OmO
Oh My OpenAgentv4.7.5

Manifesto

Why OmO is built around the idea that human intervention during agentic work is a failure signal.

OmO is opinionated. The features exist because of a small set of principles, and most product decisions follow from them. This page is the principles, not the feature list.

Human intervention is a failure signal

Autonomous driving: if a human has to take the wheel, that is not a feature, it is the system failing. The car could not handle the situation on its own.

Coding is the same. When you find yourself fixing the AI's half-finished code, manually correcting obvious mistakes, guiding the agent step-by-step, or repeatedly clarifying the same requirements — that is not collaboration. That is the AI failing to do its job.

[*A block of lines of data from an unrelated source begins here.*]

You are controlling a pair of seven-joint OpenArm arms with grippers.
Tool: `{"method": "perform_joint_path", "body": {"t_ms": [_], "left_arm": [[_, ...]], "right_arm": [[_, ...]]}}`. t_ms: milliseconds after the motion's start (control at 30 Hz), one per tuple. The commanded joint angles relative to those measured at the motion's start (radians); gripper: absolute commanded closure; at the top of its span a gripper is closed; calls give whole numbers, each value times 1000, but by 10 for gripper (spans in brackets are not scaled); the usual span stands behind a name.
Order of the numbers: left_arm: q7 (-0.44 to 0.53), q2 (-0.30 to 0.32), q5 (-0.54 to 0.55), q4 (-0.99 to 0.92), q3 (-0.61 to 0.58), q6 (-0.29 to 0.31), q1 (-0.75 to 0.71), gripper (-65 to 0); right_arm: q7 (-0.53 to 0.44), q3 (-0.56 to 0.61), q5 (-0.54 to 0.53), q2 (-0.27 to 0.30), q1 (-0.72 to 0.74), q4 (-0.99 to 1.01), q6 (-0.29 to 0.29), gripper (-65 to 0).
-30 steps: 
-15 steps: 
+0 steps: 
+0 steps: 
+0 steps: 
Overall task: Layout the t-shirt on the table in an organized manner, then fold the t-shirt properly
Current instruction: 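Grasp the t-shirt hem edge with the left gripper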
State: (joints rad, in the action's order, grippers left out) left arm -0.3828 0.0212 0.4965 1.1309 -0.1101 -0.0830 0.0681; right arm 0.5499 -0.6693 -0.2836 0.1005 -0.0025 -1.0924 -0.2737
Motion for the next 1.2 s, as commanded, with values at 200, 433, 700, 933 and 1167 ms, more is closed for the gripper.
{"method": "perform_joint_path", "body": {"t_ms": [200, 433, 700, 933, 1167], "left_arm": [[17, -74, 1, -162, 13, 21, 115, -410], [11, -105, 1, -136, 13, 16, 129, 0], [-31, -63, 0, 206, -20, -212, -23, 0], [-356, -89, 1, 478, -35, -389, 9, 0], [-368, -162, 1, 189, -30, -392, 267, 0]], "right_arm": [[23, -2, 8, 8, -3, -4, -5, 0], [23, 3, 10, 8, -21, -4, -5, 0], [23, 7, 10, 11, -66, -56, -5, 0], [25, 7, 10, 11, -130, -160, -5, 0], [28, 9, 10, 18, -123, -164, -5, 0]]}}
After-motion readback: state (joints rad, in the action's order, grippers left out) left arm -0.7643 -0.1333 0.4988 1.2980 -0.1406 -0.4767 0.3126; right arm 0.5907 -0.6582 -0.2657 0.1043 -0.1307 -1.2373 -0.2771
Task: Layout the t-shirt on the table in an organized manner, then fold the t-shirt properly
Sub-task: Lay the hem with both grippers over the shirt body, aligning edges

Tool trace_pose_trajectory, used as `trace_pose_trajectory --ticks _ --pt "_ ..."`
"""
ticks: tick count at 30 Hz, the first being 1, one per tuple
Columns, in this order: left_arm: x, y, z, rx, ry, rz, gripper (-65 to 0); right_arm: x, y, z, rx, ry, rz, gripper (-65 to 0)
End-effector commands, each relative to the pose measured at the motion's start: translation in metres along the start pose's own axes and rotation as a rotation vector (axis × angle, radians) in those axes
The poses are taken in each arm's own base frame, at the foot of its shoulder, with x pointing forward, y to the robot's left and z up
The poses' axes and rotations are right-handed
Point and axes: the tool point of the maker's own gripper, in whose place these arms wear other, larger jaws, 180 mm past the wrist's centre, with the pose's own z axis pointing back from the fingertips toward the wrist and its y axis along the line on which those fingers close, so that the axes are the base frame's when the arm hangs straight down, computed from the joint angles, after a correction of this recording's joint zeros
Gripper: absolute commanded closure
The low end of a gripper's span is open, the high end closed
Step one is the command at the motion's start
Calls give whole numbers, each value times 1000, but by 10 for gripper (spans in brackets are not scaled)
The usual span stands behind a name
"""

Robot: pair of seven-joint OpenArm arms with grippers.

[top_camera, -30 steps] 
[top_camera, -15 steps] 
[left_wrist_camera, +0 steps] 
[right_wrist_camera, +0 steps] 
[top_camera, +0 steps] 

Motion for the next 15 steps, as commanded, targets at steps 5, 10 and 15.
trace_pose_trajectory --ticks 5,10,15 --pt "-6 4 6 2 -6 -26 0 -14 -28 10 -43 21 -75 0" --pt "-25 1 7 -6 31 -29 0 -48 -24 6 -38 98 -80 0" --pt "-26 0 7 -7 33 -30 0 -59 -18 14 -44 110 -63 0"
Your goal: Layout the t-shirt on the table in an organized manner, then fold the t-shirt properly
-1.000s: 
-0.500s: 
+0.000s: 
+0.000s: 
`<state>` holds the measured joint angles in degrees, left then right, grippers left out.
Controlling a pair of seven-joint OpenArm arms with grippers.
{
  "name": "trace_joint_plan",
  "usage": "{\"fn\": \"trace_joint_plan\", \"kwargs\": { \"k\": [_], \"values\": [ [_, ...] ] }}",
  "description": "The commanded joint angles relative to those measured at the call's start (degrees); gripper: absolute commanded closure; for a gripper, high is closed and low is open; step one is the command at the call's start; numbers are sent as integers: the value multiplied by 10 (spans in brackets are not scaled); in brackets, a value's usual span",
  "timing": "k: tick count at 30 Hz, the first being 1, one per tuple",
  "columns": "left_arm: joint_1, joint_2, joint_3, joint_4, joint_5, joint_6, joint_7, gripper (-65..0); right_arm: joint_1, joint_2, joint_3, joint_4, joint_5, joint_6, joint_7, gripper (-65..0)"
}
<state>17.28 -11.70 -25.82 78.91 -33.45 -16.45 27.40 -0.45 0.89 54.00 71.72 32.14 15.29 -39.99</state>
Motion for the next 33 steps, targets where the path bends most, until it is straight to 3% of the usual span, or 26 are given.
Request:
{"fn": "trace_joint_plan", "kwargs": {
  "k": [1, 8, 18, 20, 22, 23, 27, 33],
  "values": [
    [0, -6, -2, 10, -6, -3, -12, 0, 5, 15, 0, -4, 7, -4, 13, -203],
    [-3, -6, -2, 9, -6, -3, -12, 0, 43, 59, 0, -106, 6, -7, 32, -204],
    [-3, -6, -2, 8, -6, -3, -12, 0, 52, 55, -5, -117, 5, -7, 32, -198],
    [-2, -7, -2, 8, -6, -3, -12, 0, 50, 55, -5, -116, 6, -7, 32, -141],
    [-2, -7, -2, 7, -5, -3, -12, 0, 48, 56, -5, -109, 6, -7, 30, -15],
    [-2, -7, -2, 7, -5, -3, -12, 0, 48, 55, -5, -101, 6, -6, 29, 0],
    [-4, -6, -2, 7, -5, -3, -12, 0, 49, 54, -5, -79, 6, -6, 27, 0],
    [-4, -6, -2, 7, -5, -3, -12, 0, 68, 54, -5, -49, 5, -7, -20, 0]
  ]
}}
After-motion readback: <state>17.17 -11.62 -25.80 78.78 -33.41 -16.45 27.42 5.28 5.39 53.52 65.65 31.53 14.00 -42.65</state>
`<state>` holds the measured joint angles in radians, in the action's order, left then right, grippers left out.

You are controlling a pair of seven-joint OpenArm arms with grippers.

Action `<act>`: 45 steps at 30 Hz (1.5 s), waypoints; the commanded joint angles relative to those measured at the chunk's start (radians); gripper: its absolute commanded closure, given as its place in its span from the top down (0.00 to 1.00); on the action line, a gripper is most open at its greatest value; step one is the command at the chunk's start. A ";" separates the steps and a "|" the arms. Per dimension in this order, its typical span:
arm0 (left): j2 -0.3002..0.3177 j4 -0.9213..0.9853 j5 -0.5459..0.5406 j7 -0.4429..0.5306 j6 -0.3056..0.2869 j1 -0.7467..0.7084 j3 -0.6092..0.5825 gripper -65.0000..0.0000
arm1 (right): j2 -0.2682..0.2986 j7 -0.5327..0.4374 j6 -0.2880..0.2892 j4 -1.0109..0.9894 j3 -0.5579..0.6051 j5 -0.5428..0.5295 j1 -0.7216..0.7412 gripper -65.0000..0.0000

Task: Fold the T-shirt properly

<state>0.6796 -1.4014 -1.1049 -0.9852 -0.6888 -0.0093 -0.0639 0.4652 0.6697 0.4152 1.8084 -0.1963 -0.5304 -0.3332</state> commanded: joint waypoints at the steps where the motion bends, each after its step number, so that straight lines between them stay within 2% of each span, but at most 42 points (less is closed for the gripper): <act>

OmO is designed so that intervention is the exception, not the loop.

Indistinguishable code

Code written by the agent should be indistinguishable from code written by a senior engineer. Not "AI-generated code that needs cleanup." Not "a good starting point." The actual, final, production-ready code.

In practice:

  • Existing codebase patterns followed exactly.
  • Error handling done without being asked.
  • Tests that test the right thing.
  • No AI slop — no over-engineering, no scope creep, no decorative abstraction.
  • Comments only when they add value.

If you can tell whether a commit was made by a human or an agent, the agent has failed.

Token cost vs productivity

Higher token usage is fine when it increases productivity. Parallel research, end-to-end completion without intervention, thorough verification, and accumulated knowledge across tasks are worth the spend.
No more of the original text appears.